When you've got a back catalog as extensive as Rod Stewart does, spanning nearly 40 years, it's going to be tough to please all of your fans in one sitting. Still, when you forsake the bulk of your earliest, best material in favor of some of your lamest, more recent songs, a guest spot from your aspiring 17-year-old daughter and a batch of ill-advised covers, you're not giving yourself very good odds.
It certainly didn't bode well for the rest of the night when Stewart opened his Tucson appearance last week with one of his lamest--1988's vapid "Forever Young"--before venturing into guilty-pleasure territory with "Young Turks." Over the course of about 2 1/2 hours, Stewart didn't play a single song by his excellent former band, the Faces, but did manage to massacre the already horrible "Addicted to Love" in a tribute to his late "drinking pal," Robert Palmer. Still, the audience of about 4,000 didn't seem to mind.
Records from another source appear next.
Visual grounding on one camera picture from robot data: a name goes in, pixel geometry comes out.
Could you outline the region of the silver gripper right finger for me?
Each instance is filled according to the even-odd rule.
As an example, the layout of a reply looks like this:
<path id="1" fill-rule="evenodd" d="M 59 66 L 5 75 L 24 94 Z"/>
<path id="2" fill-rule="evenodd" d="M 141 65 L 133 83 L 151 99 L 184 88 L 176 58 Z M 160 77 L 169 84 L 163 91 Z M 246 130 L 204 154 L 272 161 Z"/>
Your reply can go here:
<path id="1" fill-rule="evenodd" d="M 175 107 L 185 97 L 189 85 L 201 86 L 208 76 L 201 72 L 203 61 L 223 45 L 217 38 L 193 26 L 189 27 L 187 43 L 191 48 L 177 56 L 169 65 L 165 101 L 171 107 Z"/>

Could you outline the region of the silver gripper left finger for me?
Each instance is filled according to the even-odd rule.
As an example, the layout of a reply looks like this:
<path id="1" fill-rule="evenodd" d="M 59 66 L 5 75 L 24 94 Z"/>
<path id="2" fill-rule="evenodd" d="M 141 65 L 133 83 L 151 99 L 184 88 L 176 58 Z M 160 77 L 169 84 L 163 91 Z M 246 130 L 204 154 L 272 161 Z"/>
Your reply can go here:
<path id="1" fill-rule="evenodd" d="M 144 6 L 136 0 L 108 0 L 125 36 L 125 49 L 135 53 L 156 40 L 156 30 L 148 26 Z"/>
Comprising mostly upscale couples and middle-aged groups of women, the crowd was putty in Stewart's hands throughout--the ladies screamed like giddy teens at a Justin Timberlake show every time the ageless singer made the slightest animated gesture.
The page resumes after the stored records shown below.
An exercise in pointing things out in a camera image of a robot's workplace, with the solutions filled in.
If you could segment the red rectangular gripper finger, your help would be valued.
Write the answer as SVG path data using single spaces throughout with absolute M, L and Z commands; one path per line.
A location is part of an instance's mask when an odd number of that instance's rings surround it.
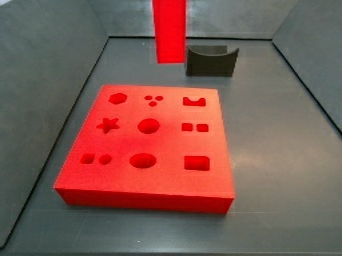
M 187 0 L 153 0 L 157 60 L 183 63 L 186 50 Z

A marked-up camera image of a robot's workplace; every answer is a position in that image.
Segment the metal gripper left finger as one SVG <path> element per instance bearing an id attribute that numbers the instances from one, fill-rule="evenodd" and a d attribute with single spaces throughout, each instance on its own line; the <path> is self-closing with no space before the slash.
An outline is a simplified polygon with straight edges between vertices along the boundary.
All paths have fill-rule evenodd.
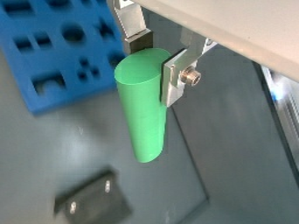
<path id="1" fill-rule="evenodd" d="M 132 0 L 106 0 L 108 7 L 121 31 L 126 54 L 153 47 L 153 32 L 145 26 L 141 6 Z"/>

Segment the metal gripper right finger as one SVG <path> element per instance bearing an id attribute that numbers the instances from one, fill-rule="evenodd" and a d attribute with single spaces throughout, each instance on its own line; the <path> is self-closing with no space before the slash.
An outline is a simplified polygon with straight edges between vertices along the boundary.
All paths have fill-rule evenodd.
<path id="1" fill-rule="evenodd" d="M 197 60 L 217 44 L 186 28 L 181 29 L 180 41 L 184 48 L 162 63 L 161 103 L 165 107 L 170 107 L 182 97 L 185 85 L 193 87 L 198 83 Z"/>

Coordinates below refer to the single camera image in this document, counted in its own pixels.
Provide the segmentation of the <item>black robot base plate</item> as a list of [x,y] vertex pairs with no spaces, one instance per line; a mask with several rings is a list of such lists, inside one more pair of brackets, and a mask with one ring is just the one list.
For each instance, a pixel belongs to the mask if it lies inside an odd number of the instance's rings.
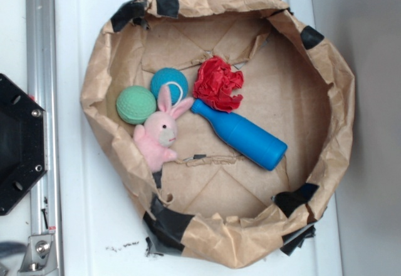
[[47,171],[45,111],[1,74],[1,215],[6,216]]
The performance itself was split into two sets: The first was set against a slick, all-white backdrop with a standard band and three female backup singers--ostensibly the rock set--while the second had the band joined by a large string section, all seated at an old-fashioned bandstand like you might see in a black-and-white musical from the 1940s. It was during this set that Stewart delved into songs from his recent pair of albums of standards like "The Way You Look Tonight" and "As Time Goes By"--tunes that are timeless for a reason (i.e., they're nigh impossible to fuck up). A giant video screen projected various accompanying eye candy during both.
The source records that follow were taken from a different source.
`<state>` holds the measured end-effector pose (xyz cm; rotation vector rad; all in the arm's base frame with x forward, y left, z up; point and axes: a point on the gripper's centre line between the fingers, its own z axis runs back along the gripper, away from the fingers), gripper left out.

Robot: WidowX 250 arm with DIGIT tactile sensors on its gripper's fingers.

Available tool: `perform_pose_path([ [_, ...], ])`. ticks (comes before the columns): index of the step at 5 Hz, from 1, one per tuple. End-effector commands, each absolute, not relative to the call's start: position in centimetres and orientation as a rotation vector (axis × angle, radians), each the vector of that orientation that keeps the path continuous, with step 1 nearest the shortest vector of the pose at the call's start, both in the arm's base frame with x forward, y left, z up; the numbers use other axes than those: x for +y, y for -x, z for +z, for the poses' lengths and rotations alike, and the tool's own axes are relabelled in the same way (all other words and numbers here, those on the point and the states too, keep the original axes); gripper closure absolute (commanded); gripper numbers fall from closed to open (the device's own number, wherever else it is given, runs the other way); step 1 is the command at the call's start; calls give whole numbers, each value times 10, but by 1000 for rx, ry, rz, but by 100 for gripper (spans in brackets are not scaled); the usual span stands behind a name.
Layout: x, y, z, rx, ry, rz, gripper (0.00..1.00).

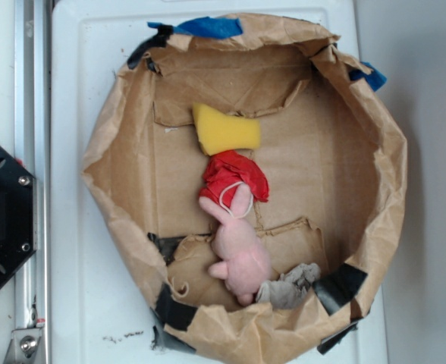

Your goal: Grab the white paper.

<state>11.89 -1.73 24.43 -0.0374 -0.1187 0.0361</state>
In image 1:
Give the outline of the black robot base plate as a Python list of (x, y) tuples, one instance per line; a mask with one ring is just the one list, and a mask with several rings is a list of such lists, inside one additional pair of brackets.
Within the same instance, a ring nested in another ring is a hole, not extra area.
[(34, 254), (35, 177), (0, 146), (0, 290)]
In between countless outfit changes, Stewart managed to hit upon every era of his solo career, from "Every Picture Tells a Story" and "Maggie May" to "Some Guys Have All the Luck" and "The Rhythm of My Heart." Gripes about omitted songs aside, Stewart was utterly charming and in fine voice throughout--the rare, post-middle-age sex symbol that's also a complete ham. It was all almost enough to forgive him for not playing "Ooh La La." Almost.